It's also a good time to reach out to a reviewer to let them know we'll be sending something their way and talk over how we're going to structure the set of PRs. - One way is to break it up by dependency: we issue a PR for new code with no dependencies, then a PR for code that depends on those, then a PR for stuff that depends on that, etc. Once all the new code is in, then we make the switch from depending on old code to new.
- While it feels like a hassle in the middle of coding to stop and do something else, it will actually take less time overall than to dump a large pull request on a reviewer.
- Once you have an idea of how the code in a PR will look, you should immediately begin thinking about how to break it up for the reviewer.
- When you create your PR, assign someone to review it.
- Select a reviewer based on who you think will do the best job.
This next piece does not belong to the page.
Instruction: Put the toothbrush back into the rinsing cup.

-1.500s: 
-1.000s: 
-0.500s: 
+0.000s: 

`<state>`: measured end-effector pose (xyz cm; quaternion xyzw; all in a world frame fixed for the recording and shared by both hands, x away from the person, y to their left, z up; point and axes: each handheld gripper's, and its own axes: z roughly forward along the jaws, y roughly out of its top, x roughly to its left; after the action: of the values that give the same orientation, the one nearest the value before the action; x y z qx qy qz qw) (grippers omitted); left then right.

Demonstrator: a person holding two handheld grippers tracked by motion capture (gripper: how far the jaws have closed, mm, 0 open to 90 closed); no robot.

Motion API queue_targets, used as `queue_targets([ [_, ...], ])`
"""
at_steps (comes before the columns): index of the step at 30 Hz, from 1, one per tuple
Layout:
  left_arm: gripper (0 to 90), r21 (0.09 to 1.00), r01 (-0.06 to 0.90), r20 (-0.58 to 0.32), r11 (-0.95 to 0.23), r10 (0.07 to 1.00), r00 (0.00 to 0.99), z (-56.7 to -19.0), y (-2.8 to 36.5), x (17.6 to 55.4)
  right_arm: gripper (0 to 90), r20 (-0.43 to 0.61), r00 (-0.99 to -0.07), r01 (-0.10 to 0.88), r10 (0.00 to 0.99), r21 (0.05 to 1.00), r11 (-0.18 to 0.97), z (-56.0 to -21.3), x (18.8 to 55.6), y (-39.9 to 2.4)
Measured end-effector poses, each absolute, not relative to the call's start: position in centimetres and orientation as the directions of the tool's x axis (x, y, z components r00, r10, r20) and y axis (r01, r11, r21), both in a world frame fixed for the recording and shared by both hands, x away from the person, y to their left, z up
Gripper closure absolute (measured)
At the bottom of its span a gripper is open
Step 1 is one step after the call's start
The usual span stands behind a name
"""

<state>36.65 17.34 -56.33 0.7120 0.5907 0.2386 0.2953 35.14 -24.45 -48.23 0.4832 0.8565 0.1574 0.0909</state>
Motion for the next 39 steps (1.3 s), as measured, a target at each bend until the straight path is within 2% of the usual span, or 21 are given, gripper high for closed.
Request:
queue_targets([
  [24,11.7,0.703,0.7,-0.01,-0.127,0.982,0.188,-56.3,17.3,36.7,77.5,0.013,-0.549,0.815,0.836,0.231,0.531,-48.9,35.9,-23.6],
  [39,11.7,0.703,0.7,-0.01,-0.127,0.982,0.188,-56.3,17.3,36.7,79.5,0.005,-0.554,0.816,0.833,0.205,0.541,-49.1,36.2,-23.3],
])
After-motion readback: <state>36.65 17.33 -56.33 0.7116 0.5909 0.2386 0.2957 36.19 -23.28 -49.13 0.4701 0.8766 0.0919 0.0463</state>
- Don't assign more than two people to your code review, because then we get the 'bystander effect' when there are lots of reviewers.
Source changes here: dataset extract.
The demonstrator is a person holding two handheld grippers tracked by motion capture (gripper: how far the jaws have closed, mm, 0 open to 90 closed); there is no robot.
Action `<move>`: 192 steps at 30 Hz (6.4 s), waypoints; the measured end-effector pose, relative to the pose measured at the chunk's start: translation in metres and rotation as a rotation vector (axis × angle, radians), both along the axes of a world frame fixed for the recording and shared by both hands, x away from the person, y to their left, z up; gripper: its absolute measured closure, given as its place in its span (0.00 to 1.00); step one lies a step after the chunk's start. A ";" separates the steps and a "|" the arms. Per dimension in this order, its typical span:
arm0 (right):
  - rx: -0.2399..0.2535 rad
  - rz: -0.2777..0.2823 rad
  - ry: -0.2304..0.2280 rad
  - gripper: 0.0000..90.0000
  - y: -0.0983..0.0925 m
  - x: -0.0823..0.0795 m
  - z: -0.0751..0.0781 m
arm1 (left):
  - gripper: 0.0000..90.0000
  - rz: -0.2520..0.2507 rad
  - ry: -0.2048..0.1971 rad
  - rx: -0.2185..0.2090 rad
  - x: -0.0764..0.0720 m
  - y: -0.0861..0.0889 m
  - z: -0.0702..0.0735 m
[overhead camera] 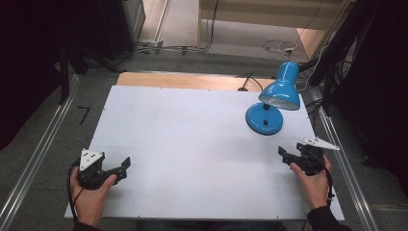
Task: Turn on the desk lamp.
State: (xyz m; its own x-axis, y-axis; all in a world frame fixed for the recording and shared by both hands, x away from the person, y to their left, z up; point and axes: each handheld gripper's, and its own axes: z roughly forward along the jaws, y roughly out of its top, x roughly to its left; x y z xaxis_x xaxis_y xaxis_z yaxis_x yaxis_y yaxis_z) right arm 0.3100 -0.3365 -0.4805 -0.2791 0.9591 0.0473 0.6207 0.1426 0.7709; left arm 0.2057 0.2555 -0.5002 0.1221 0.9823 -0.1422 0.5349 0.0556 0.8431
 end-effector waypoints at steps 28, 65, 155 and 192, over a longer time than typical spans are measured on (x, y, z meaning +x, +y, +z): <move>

- Sign your commit. See How to sign commits to rchain/rchain for instructions.
- In general, try to get your code reviewed every 48 hours.
- It's okay to have several code reviews in a sprint.
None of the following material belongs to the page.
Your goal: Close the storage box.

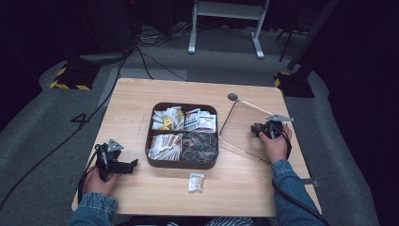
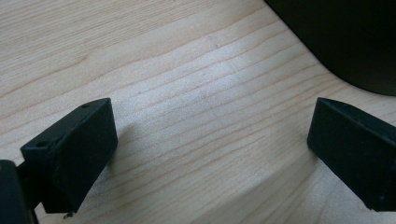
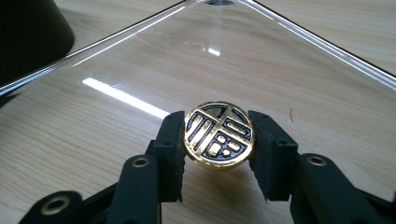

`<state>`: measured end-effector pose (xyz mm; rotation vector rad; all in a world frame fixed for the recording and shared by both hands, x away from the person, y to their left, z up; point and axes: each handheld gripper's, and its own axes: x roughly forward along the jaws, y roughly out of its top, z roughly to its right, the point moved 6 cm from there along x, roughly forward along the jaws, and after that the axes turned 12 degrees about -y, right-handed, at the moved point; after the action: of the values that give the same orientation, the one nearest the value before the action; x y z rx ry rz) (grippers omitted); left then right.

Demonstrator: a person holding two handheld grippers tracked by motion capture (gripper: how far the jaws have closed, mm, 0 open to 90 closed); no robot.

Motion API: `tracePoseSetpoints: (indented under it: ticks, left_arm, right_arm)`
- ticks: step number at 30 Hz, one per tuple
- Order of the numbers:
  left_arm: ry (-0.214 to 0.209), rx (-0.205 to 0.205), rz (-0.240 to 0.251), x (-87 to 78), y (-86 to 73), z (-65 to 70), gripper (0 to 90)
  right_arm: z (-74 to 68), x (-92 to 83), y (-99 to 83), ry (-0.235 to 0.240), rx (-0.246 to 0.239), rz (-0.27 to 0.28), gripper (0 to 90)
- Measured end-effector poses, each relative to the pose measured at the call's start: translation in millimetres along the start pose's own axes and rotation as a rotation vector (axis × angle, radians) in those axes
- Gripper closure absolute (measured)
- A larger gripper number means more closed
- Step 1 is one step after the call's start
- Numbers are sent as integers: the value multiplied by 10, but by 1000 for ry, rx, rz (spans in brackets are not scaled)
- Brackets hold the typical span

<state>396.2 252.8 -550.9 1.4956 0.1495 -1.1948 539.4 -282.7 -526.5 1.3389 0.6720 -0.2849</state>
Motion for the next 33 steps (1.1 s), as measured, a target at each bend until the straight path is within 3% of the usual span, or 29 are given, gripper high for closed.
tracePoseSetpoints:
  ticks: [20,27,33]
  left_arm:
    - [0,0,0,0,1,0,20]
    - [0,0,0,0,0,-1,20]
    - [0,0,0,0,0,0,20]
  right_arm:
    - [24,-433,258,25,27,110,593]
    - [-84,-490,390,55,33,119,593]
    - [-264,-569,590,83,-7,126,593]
- It's okay to have several code reviews for a single ticket.
- If you are writing a lot of boilerplate code, you could drop more code in a single PR for review if desired, because the reviewer could learn the syntactic pattern.
- Don't hold on to your code until the issue is resolved, there is no need to do that.
- You can use Pseudo code and include your design, the code doesn't have to work. Comment it out if needed, because we don't want to break tests either.
- It is harder to review code than it is to write it. Please write more comments and description outlining your work. Reviews take more effort - please write a paragraph about your code.